Point of contentions

  • Khalistan movement
    • The Khalistan movement is a Sikh separatist movement that seeks to create a homeland for the Sikhs by establishing a sovereign state called Khalistān in the Punjab region.
    • This state existed in Punjab from 1709 to 1849.
    • In recent years, India-Canada ties have deteriorated, especially given the view that the current Justin Trudeau administration is soft on individuals and organizations that support the demand for Khalistan.
  • China
    • Common challenges of the COVID-19 era accelerated the momentum of bilateral engagement.
    • Canada’s travails with China, starting with the arrest of Huawei’s chief financial officer in Canada in December 2018.
    • Later, the ‘hostage diplomacy’ practised by Beijing which arrested two Canadian nationals, has caused huge stress in Canada-China relations, turning Canadian public opinion against China.
    • This opened the door to a closer relationship with India.
    • Against this backdrop, developments concerning the Indo-Pacific—  strengthening of the Quad and the growing interest of France, Netherlands and Germany to be active players in the region — are of immense relevance to Canada.
    • The forthcoming dialogue can deepen the India-Canada convergence on this issue.
  • The recent matter of contention between India –Canada Relations
    • Canada and India have long-standing bilateral relations based on shared democratic, pluralistic, and interpersonal values. A growing network of official dialogues, agreements, memorandums of understanding, and working groups strengthens
    • Canada and India’s deep cultural and political ties. Relations between the two countries were strained in December 2020 after Canadian Prime Minister Justin Trudeau spoke out about farmers protesting in India. It was regarded as an intrusion into India’s internal affairs. Following that, the Indian foreign ministry summoned Canada’s high commissioner to India.
    • In February 2020, Trudeau appeared to play down the issue and praised the government for holding dialogue with the agitating farmers.

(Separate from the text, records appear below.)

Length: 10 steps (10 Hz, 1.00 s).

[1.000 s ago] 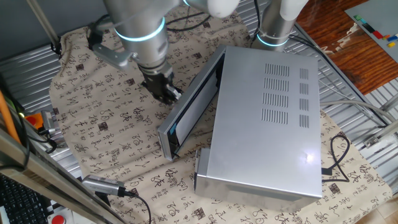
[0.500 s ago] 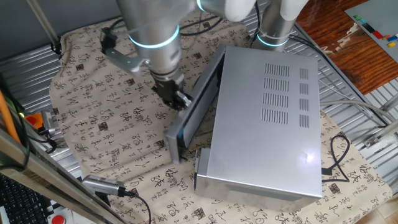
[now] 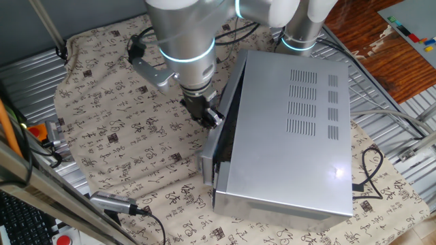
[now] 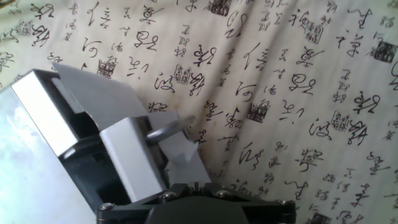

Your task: Close the microwave door

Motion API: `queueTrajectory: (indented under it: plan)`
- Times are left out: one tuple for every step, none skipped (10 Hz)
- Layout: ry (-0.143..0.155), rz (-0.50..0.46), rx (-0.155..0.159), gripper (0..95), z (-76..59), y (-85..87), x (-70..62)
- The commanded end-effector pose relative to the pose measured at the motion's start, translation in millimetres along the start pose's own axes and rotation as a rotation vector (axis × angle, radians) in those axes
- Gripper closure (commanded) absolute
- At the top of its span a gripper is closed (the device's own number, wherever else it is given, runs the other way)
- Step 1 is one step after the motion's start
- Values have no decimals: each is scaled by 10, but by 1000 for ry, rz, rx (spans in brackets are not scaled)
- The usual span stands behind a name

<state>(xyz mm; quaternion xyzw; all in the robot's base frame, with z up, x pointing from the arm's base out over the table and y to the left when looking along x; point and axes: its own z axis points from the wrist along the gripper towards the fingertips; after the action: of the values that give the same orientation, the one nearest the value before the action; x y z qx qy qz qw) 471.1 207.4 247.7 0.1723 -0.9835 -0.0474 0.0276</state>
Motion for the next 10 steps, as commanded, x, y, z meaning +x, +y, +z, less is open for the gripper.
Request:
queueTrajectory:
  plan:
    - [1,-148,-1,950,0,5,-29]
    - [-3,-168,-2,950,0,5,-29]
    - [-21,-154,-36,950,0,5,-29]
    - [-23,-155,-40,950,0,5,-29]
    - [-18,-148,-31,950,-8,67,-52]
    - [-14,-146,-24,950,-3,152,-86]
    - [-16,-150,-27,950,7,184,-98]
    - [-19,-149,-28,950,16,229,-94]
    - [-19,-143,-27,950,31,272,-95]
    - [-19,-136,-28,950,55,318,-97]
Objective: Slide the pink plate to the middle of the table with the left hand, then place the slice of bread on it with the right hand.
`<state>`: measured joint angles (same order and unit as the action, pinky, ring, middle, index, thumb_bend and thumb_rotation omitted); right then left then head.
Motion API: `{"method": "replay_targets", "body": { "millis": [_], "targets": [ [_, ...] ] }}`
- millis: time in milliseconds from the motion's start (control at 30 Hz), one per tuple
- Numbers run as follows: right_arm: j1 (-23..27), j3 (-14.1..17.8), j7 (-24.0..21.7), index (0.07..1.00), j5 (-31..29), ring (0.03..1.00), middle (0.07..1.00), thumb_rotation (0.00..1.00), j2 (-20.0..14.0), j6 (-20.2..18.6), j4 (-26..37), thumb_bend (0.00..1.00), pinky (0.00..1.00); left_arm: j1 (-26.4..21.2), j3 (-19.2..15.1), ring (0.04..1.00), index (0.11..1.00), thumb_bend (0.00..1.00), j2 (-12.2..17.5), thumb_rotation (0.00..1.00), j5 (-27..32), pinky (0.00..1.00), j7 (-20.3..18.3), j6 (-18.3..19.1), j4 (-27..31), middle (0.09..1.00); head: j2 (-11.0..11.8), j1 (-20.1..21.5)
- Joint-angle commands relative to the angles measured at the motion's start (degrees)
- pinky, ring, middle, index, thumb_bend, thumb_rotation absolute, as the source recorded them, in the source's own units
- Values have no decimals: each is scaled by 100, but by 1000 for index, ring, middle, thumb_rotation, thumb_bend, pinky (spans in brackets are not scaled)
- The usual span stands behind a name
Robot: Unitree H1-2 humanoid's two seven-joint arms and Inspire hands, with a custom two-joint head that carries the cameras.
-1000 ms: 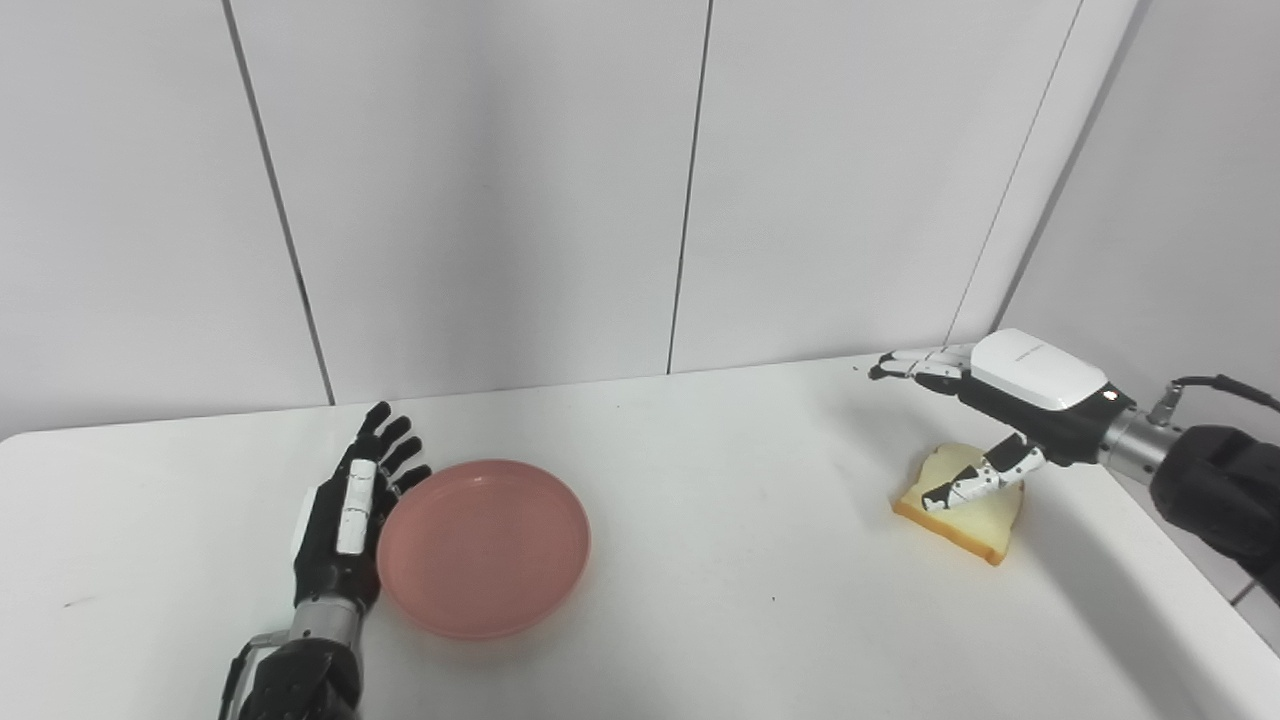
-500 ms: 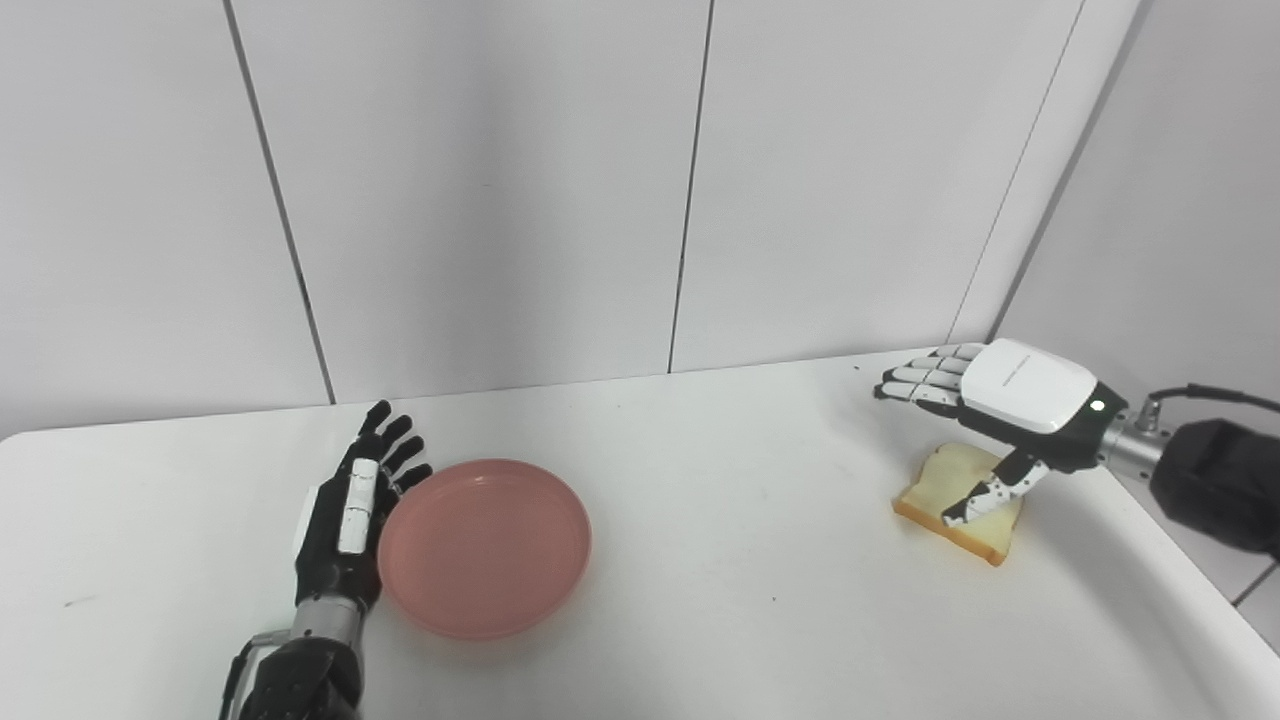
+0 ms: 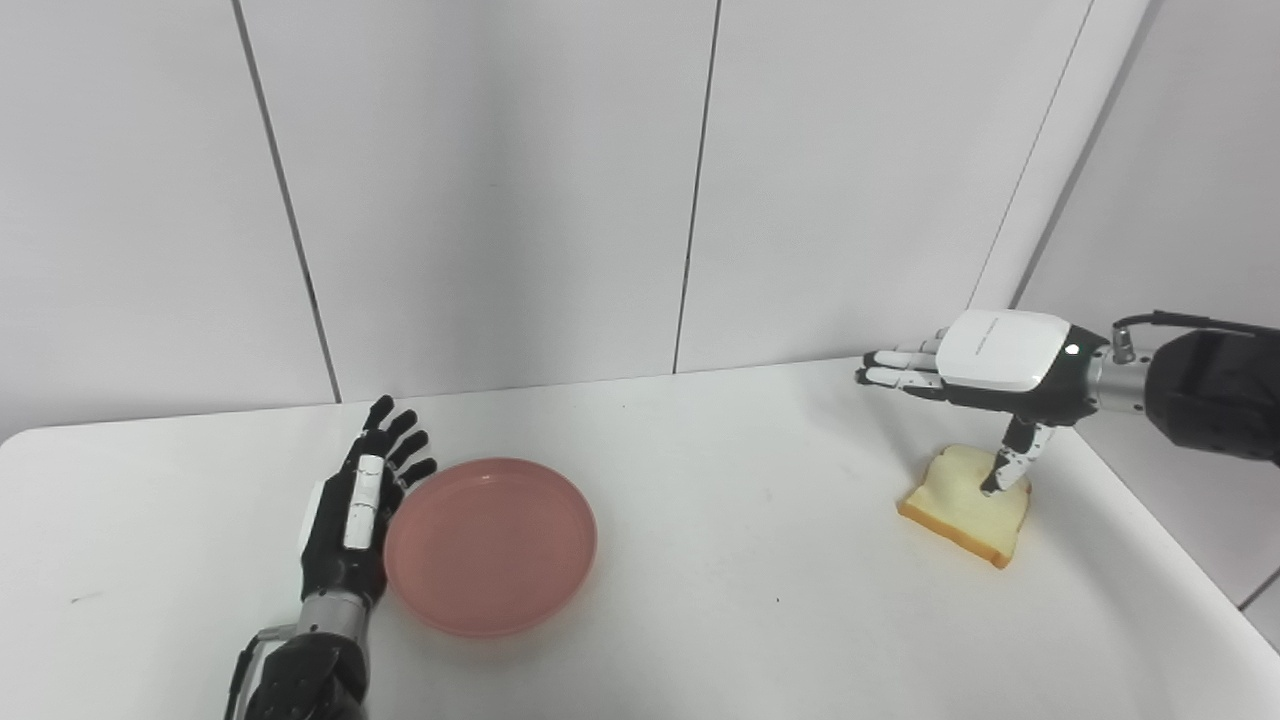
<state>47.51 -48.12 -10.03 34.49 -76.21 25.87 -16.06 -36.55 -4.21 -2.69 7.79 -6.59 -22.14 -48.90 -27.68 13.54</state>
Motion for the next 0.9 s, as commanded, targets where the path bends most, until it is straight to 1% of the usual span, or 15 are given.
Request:
{"method": "replay_targets", "body": {
  "millis": [0, 67, 133, 200, 300, 333, 400, 433, 500, 567, 600, 667, 733, 800, 867],
  "targets": [
    [225, 331, -446, 1000, -40, 898, 1000, 237, -241, 104, 117, 1000, 769, 255, 9, 878, 924, 933, -121, 855, 43, 800, -28, -194, -187, 914, -5, 0],
    [184, 447, -675, 1000, 37, 895, 1000, 202, -208, 104, 150, 1000, 747, 262, 9, 876, 925, 941, -122, 852, 31, 800, -7, -179, -168, 913, -17, -4],
    [145, 575, -989, 1000, 160, 929, 1000, 190, -169, 105, 204, 1000, 762, 269, 9, 878, 930, 934, -122, 855, 34, 808, -8, -164, -160, 916, -17, -4],
    [117, 598, -1152, 1000, 256, 931, 1000, 204, -147, 104, 253, 1000, 763, 271, 9, 876, 928, 928, -119, 856, 38, 807, -18, -182, -169, 915, -17, -4],
    [30, 690, -1450, 1000, 423, 908, 1000, 176, -116, 104, 333, 1000, 775, 306, 26, 878, 928, 920, -119, 862, 15, 811, -7, -164, -98, 916, -45, 9],
    [-8, 730, -1531, 1000, 464, 905, 1000, 220, -97, 104, 344, 1000, 789, 309, 28, 878, 930, 907, -115, 864, 9, 812, -1, -161, -95, 914, -50, 17],
    [-157, 865, -1678, 1000, 587, 912, 1000, 253, -30, 103, 388, 1000, 791, 304, 26, 877, 930, 916, -111, 865, 6, 809, 7, -174, -115, 914, -44, 23],
    [-224, 935, -1715, 1000, 646, 915, 1000, 266, 1, 103, 405, 1000, 790, 301, 26, 877, 930, 920, -108, 866, 5, 808, 8, -182, -126, 913, -44, 19],
    [-432, 979, -1474, 1000, 1010, 910, 1000, 273, 122, 103, 274, 1000, 786, 309, 21, 877, 927, 921, -108, 861, 26, 805, -12, -154, -101, 915, -53, 0],
    [-589, 997, -1435, 1000, 1426, 916, 1000, 340, 263, 101, 186, 1000, 828, 323, 17, 876, 926, 924, -109, 855, 48, 804, -31, -109, -55, 915, -66, 5],
    [-656, 1055, -1463, 1000, 1558, 916, 1000, 349, 317, 100, 177, 1000, 835, 327, 17, 876, 927, 926, -107, 856, 50, 804, -33, -97, -37, 915, -71, 23],
    [-786, 1205, -1586, 1000, 1677, 919, 1000, 314, 422, 88, 119, 1000, 841, 315, 1, 876, 926, 934, -98, 854, 75, 807, -49, -101, -30, 913, -76, 27],
    [-849, 1284, -1648, 1000, 1760, 938, 1000, 343, 479, 94, 75, 1000, 843, 304, -13, 873, 917, 958, -94, 853, 85, 796, -48, -99, -33, 906, -76, 27],
    [-881, 1265, -1511, 1000, 1837, 930, 1000, 326, 505, 102, -32, 1000, 823, 307, -38, 872, 908, 960, -110, 856, 126, 786, -44, -43, -18, 904, -75, 7],
    [-891, 1206, -1444, 1000, 1830, 930, 1000, 306, 519, 103, -115, 1000, 834, 319, -75, 877, 910, 943, -145, 857, 213, 792, -72, 28, 24, 909, -82, -7]
  ]
}}
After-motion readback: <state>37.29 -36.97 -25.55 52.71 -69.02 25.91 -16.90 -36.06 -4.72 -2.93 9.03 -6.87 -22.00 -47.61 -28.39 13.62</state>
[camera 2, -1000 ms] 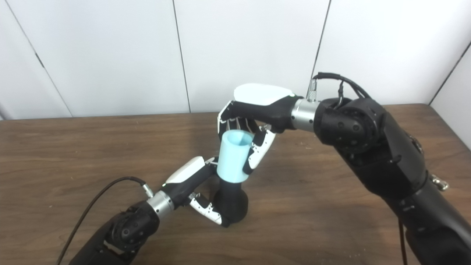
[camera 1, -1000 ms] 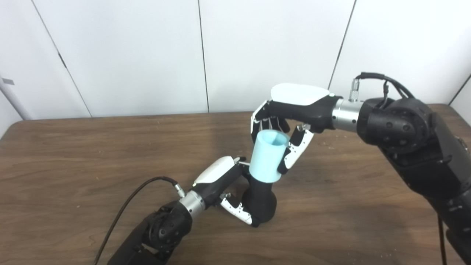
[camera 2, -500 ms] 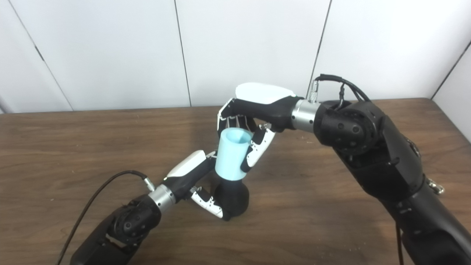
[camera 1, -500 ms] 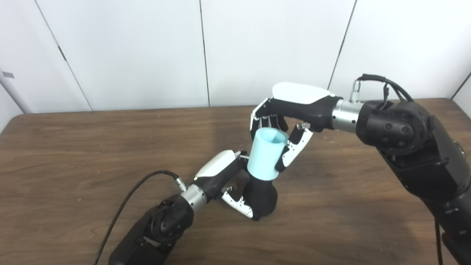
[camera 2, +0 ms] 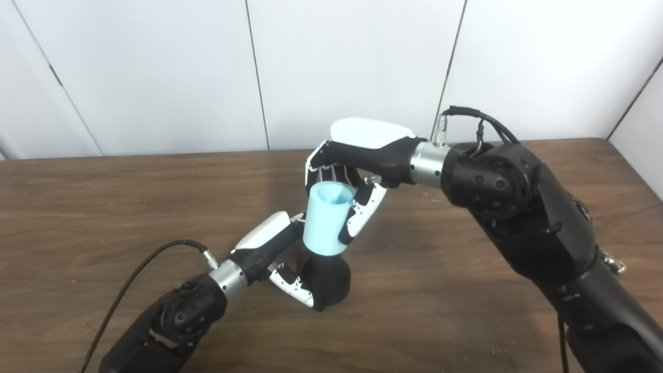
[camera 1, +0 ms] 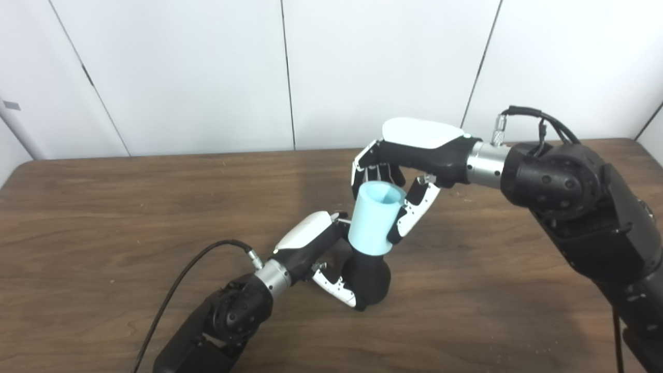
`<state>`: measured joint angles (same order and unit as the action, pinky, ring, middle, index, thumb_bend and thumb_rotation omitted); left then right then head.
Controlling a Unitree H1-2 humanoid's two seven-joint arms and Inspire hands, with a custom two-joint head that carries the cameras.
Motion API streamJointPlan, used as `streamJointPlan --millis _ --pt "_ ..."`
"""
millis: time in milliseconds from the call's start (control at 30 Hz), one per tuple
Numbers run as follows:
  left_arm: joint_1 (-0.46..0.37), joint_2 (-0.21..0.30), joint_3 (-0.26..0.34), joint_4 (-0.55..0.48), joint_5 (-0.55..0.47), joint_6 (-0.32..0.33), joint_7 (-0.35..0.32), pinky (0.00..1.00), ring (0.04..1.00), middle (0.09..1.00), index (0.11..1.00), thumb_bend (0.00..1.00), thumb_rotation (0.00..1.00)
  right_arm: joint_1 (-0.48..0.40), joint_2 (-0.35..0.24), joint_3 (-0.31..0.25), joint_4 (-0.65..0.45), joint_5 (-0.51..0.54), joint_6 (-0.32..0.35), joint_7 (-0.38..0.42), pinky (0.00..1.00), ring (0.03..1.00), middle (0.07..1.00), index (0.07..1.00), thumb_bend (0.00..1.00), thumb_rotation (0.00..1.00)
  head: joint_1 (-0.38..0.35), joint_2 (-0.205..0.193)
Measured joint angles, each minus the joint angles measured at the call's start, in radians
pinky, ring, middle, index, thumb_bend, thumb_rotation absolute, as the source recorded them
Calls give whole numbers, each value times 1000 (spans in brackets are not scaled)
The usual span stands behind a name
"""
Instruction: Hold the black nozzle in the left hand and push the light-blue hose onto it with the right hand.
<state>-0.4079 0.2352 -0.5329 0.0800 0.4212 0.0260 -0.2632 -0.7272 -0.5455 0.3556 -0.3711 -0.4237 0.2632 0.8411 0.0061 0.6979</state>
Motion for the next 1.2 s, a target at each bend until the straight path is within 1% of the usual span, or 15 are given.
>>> streamJointPlan --millis 67,167,333,500,700,933,1200 --pt "0 0 0 0 0 0 0 1000 609 506 472 524 0 0 -2 3 0 0 -4 0 348 416 468 537 498 0 0 2" --pt "0 0 0 0 0 0 0 1000 609 505 473 524 0 3 -6 12 0 -1 -31 0 365 414 493 527 499 0 2 3" --pt "-1 -1 -1 0 0 0 -3 1000 608 507 472 524 0 4 -19 31 0 0 -61 -1 398 419 486 504 502 0 0 6" --pt "-3 -1 -1 -2 0 2 -11 1000 608 507 472 524 0 3 -25 36 0 1 -69 -1 452 426 474 491 504 0 2 11" --pt "-4 -2 -1 -3 1 2 -14 1000 607 509 471 524 0 5 -29 39 0 -3 -96 -6 476 434 467 486 504 0 6 14" --pt "-3 -2 0 -4 1 2 -18 1000 607 511 470 524 0 13 -30 53 -3 -36 -148 -26 449 428 478 492 504 0 5 17" --pt "-3 -3 0 -5 1 3 -18 1000 607 512 469 523 0 18 -29 83 -18 -84 -152 -25 386 408 498 522 500 0 3 21"
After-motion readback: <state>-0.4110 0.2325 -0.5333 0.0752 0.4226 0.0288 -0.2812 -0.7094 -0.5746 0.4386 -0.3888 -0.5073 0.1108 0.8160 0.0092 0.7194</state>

  • The course of India-Canada relations never did run smoothly. Ever since they were established, bilateral relations have been buffeted by inimical winds. If at one time it was the nuclear issue, at another time it was Khalistan. This is regrettable considering how much the two countries share – from democratic ideals to multicultural societies, to membership of the Commonwealth and, most of all, to a large Indian Diaspora which, at roughly one million, forms three per cent of Canada’s population.
  • But, notwithstanding their chequered history, India-Canada ties are way bigger than individuals or groups, and much too important to be allowed to slip into disrepair. They have encountered speed bumps in the past but have always managed to bounce back, as bilateral convergences far outweigh divergences. Both sides need to start afresh, build on synergies, and address the irritants.
  • Divided by geographical distance but united through clear common interests and shared values, India and Canada will begin their steady journey of progress, this time with a laser-like focus on common goals as well.
  • There is enough potential for both India and Canada to boost the cooperation and take their relations to the next level. But it requires Canadian effort by widening their Indian perspective. This can happen if India by diverting the talks from politically contentious issues
  • The need of the hour is to strengthen mutual trust and confidence, by taking a long-term view of the relationship.

Mains model question

  • Critically examine the roots of the Khalistan movement, its objectives and the causes of its fall.